March 27th, 2014 No comments

Today, we have a guest post by my good friend and former colleague, Bill Neil.

Bill was the Director of Conservation, NJ Audubon Society and NJ Coastal Coordinator, American Littoral Society, from 1988-2001.

In a letter to Legislators, Bill explains why an important bill that is up today in Trenton is in the public interest. NJ is an anomaly in providing a statutory “right to- rebuild” storm damaged properties. The bill would revoke that “right”.

Enjoy it and realize how much we’ve lost with Bill’s departure. [Note: I took the liberty to edit with links to the bill and a NY Times book review].

Dear Chairman Smith and Senator Barnes:

I write in support of S-62, which would overturn the guaranteed right of affected property owners to rebuild in the wake of a natural disaster. Instead, destroyed or damaged homeowners would have to apply for a permit from the NJDEP, subject to the publicly vetted regulations which might deny, or allow rebuilding, with conditions rooted in science and historical records.   I also support a proposed logical amendment to make the comparable change to the Flood Hazard Area Control Act, an amendment which is based on solid evidence of where, and how frequently, structures are damaged, indicating this is not just a coastal problem.

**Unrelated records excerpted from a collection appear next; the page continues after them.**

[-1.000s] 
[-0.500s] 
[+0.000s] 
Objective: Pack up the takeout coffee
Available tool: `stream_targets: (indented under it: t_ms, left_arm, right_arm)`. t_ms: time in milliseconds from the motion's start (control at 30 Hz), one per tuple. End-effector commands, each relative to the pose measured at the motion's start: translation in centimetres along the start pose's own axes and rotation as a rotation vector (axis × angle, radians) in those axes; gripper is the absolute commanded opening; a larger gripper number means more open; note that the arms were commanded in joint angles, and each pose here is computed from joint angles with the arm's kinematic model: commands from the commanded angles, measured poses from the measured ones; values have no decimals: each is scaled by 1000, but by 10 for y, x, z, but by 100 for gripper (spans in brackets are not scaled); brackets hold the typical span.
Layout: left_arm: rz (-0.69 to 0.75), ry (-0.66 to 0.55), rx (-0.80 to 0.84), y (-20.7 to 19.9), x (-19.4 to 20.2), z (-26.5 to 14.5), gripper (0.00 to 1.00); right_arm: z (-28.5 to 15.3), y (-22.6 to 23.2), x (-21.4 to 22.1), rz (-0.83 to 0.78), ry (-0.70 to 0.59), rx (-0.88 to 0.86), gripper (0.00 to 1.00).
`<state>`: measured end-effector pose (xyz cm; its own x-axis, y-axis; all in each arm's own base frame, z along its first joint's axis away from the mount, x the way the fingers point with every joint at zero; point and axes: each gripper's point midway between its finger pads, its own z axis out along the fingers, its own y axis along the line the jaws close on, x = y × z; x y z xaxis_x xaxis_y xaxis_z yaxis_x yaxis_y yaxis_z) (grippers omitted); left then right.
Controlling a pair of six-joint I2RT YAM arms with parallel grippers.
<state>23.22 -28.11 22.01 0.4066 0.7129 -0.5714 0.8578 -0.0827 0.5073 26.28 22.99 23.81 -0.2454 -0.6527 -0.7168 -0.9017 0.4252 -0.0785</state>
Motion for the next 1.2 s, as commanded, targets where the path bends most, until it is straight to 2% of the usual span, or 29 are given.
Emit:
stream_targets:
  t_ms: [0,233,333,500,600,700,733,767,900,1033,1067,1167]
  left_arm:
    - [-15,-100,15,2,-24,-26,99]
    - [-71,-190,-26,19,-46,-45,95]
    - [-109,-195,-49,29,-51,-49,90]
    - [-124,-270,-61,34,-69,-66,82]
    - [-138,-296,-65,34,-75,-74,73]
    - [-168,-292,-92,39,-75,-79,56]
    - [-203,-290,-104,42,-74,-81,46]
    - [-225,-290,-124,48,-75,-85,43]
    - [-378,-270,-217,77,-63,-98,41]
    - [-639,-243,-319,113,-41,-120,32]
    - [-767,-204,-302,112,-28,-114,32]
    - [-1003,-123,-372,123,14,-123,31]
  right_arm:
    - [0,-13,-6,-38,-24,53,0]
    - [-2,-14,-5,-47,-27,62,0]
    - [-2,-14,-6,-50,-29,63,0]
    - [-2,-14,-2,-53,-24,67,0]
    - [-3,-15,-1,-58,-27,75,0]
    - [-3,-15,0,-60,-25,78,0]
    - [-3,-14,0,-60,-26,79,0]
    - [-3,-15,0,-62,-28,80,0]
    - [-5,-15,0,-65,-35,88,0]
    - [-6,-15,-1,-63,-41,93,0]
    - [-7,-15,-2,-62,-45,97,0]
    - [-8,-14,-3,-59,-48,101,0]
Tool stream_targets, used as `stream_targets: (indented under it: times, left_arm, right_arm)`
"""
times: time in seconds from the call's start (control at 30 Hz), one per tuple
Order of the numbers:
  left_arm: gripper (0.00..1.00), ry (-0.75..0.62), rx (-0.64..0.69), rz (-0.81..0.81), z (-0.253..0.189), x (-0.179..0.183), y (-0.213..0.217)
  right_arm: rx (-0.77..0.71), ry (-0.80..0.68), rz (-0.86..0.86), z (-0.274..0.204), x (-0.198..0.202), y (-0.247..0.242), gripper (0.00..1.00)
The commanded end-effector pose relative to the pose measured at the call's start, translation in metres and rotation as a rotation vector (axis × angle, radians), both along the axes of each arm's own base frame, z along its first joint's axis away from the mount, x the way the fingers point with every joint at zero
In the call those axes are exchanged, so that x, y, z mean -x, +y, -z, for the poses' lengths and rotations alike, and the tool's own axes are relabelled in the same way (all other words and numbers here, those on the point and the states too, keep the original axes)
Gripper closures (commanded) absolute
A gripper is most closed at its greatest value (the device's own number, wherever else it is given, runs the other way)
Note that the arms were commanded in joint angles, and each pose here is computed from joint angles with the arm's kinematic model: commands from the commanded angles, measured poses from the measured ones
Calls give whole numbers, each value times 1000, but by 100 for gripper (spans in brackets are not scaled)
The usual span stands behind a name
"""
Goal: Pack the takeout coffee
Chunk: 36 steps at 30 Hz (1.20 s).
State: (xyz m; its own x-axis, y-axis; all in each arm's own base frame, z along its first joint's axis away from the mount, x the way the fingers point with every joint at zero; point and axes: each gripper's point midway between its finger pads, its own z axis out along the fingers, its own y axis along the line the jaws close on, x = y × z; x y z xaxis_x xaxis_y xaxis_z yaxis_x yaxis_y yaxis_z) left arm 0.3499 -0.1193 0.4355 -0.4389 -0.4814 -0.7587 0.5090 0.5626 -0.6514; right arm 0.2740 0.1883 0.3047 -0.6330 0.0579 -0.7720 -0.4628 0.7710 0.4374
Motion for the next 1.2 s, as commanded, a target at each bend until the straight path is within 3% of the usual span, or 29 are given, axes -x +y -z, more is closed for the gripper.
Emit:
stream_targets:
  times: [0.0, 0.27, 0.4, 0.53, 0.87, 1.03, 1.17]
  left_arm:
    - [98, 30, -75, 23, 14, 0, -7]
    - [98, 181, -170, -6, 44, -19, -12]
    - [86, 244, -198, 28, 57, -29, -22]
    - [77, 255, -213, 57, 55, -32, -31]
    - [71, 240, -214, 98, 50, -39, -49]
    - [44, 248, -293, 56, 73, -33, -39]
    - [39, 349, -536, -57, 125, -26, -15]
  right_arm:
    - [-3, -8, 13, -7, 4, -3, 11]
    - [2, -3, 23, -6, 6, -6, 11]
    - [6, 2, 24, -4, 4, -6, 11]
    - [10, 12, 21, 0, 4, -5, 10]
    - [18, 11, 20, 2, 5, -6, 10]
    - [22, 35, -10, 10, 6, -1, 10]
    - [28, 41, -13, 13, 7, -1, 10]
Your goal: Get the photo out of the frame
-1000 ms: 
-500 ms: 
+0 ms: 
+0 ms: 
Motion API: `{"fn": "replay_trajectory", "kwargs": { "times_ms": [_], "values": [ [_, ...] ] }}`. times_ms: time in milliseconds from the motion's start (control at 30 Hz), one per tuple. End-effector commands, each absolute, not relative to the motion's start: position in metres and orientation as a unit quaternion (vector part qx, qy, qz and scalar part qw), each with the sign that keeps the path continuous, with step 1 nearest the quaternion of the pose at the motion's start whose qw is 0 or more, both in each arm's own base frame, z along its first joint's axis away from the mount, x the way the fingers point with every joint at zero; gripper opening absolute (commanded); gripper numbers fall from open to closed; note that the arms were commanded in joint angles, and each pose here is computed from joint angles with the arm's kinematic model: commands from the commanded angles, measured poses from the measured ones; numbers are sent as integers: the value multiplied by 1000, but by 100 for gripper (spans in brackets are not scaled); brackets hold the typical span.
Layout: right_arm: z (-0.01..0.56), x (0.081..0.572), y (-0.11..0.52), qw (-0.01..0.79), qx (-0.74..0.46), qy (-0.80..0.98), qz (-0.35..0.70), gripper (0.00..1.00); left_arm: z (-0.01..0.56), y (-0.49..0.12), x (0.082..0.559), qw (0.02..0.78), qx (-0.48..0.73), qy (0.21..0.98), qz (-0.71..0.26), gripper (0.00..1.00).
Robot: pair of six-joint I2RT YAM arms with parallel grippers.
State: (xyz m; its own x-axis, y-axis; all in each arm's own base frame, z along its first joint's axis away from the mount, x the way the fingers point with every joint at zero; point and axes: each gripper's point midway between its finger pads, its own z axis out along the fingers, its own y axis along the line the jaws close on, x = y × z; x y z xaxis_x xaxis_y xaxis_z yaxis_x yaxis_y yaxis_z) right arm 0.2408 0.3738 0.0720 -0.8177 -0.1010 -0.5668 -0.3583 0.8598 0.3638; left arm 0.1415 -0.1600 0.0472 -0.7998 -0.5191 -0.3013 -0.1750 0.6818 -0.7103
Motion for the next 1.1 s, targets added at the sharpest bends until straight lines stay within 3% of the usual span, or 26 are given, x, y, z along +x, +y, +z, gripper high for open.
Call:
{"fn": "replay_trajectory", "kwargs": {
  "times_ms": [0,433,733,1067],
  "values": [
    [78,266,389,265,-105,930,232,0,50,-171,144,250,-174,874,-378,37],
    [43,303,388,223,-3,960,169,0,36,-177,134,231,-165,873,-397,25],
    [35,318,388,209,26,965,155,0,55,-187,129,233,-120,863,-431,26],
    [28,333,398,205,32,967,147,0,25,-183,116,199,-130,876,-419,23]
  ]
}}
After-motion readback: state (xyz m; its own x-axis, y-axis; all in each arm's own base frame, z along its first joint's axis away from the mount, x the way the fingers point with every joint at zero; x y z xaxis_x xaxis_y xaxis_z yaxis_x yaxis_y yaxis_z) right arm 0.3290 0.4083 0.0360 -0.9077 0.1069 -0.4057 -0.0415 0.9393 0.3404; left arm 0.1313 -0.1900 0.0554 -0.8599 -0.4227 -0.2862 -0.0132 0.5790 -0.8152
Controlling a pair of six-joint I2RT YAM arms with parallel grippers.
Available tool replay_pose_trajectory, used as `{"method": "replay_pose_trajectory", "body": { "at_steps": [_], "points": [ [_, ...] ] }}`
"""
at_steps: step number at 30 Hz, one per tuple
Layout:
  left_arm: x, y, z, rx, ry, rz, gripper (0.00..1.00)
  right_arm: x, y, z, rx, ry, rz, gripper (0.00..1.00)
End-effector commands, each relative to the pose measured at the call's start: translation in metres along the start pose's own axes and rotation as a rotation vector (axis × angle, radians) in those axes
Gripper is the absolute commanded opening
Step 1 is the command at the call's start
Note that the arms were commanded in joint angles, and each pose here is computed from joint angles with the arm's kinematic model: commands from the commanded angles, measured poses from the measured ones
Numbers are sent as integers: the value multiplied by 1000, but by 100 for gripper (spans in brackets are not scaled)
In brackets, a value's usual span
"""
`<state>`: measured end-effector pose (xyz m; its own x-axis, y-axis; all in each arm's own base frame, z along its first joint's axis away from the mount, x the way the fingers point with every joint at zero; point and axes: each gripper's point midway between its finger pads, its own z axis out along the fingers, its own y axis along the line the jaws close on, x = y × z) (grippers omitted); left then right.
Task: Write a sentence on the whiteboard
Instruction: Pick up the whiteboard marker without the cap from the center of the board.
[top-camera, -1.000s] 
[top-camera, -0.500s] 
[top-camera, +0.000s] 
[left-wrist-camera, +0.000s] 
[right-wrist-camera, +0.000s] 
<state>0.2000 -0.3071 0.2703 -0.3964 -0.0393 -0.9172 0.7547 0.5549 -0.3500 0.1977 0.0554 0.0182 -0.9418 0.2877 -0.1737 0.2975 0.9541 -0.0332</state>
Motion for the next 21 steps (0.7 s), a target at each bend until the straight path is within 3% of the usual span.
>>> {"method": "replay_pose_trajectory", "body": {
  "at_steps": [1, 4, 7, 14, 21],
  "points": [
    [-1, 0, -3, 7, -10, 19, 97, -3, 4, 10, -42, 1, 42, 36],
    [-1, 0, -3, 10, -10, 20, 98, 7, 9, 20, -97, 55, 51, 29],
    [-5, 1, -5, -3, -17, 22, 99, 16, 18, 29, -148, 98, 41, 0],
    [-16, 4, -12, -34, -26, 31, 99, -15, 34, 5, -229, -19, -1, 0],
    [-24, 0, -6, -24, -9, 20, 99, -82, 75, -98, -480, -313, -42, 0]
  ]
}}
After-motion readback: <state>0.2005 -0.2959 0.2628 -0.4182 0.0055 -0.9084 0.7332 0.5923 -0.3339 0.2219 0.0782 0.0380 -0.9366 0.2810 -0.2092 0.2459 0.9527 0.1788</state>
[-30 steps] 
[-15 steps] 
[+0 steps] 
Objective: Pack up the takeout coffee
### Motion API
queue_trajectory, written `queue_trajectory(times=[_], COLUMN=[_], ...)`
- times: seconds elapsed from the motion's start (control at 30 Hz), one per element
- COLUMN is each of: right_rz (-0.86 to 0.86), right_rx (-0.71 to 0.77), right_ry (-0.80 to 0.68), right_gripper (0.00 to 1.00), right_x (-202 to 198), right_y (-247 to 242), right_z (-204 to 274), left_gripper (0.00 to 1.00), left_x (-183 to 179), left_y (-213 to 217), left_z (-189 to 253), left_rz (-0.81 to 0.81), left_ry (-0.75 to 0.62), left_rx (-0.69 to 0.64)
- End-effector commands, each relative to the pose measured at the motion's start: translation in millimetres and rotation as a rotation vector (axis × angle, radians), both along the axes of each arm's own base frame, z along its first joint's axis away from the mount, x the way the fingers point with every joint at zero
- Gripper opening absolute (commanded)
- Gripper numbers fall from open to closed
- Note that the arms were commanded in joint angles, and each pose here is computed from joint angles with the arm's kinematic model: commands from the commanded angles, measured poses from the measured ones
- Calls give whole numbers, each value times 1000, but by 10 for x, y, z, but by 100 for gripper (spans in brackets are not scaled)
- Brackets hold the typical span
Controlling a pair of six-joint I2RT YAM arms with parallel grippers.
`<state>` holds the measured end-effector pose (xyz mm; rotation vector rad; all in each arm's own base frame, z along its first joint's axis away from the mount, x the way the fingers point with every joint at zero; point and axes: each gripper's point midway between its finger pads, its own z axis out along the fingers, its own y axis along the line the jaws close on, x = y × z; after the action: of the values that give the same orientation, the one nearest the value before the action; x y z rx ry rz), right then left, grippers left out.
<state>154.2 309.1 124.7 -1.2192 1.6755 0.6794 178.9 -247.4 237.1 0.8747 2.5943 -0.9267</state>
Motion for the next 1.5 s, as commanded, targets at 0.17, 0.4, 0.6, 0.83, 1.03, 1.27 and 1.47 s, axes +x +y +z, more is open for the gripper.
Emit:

Please note, for the record, that I was the lead negotiator for the New Jersey and national environmental groups seeking passage of Governor Thomas Kean’s coastal reform bill in 1988-1989, including a Coastal Commission,  when I worked for the American Littoral Society, then under the Direction of the late Dery Bennett. Dery was, without much exaggeration, the “soul” of state and national coastal conservation efforts, and he felt very strongly that preventing an “absolute right to rebuild” for coastal properties destroyed or damaged 50% or more, was a key, core component of any worthy coastal legislation. On that matter, we parted ways with Governor Kean.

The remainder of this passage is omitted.